→ Source material:
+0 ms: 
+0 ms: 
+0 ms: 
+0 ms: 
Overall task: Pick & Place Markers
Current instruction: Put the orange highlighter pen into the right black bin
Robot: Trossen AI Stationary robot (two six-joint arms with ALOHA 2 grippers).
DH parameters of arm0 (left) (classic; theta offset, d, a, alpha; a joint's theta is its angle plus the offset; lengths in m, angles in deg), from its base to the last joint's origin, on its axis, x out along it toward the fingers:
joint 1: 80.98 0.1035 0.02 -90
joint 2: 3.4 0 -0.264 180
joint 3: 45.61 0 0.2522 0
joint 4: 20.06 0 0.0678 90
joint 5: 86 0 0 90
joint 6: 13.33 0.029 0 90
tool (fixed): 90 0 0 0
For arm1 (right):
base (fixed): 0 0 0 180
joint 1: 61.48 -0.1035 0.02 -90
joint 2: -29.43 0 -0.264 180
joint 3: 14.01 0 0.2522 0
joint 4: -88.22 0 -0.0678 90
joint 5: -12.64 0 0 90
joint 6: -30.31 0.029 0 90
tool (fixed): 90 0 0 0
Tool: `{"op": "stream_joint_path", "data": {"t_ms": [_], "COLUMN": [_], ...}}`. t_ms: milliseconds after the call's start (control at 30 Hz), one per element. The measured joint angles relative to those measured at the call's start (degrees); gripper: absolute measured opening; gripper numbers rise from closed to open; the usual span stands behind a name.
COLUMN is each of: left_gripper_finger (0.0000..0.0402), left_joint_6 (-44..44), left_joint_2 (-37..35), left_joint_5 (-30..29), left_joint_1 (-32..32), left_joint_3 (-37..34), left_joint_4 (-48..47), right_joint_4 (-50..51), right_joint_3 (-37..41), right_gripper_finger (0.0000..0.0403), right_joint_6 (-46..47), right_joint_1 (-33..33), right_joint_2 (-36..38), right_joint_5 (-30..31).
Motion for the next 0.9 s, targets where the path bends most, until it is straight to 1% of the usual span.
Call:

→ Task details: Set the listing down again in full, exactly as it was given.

→ Task solution:
+0 ms: 
+0 ms: 
+0 ms: 
+0 ms: 
Overall task: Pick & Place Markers
Current instruction: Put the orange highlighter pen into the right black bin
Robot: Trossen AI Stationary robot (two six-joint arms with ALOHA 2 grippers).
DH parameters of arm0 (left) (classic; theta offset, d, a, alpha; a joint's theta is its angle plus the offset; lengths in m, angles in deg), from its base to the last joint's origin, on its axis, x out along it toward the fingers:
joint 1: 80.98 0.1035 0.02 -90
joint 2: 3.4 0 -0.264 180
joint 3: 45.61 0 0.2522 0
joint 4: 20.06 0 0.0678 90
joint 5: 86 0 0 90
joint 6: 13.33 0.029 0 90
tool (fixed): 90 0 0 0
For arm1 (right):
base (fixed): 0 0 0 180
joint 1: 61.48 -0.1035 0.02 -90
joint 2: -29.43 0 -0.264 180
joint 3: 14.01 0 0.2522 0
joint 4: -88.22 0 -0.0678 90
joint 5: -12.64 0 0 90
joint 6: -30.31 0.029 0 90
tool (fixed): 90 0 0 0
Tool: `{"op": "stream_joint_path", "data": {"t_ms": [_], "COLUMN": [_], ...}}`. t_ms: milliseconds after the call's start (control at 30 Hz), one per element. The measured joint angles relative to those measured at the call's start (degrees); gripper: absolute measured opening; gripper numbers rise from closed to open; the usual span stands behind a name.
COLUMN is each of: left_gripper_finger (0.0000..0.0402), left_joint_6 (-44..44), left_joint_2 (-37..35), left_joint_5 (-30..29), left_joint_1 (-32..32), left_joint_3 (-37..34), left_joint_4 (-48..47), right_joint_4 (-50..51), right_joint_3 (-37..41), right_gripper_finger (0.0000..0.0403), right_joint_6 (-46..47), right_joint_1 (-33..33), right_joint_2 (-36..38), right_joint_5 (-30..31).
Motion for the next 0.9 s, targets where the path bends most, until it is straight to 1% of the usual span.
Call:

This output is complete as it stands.